Requirement
For the material below, return exactly the lines starting at the one holding "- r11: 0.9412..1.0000" and ending at the one holding "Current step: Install", counting both as part of the range.

+++

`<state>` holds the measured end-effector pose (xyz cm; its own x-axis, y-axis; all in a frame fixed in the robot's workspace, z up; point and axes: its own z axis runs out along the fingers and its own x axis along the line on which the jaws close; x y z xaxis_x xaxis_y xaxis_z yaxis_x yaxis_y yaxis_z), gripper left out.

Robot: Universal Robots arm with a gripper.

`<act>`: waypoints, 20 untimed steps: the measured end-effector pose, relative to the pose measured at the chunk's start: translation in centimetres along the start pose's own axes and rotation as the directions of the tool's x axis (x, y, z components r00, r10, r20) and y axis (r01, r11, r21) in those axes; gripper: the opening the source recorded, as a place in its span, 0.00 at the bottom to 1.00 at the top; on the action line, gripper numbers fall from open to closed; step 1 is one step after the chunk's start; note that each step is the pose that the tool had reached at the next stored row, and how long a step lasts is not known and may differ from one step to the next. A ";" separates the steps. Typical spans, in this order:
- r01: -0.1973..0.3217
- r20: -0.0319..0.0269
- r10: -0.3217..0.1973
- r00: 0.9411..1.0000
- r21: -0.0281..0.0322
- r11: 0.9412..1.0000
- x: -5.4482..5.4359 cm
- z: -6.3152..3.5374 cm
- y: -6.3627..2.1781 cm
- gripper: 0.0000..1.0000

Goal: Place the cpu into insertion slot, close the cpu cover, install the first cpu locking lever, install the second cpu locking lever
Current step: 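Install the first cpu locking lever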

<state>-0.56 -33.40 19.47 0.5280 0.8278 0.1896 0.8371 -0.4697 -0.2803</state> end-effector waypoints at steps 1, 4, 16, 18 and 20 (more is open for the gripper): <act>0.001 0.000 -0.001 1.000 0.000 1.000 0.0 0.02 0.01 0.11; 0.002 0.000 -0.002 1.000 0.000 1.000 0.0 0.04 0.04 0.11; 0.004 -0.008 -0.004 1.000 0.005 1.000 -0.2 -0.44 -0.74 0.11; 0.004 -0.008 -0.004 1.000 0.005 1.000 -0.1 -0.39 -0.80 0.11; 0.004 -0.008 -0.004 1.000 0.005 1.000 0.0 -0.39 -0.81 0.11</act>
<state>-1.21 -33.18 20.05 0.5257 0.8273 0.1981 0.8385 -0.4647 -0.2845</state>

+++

Answer to the exercise
- r11: 0.9412..1.0000
- x: -5.4482..5.4359 cm
- z: -6.3152..3.5374 cm
- y: -6.3627..2.1781 cm
- gripper: 0.0000..1.0000

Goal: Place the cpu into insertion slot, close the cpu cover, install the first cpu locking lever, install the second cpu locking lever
Current step: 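Install the first cpu locking lever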

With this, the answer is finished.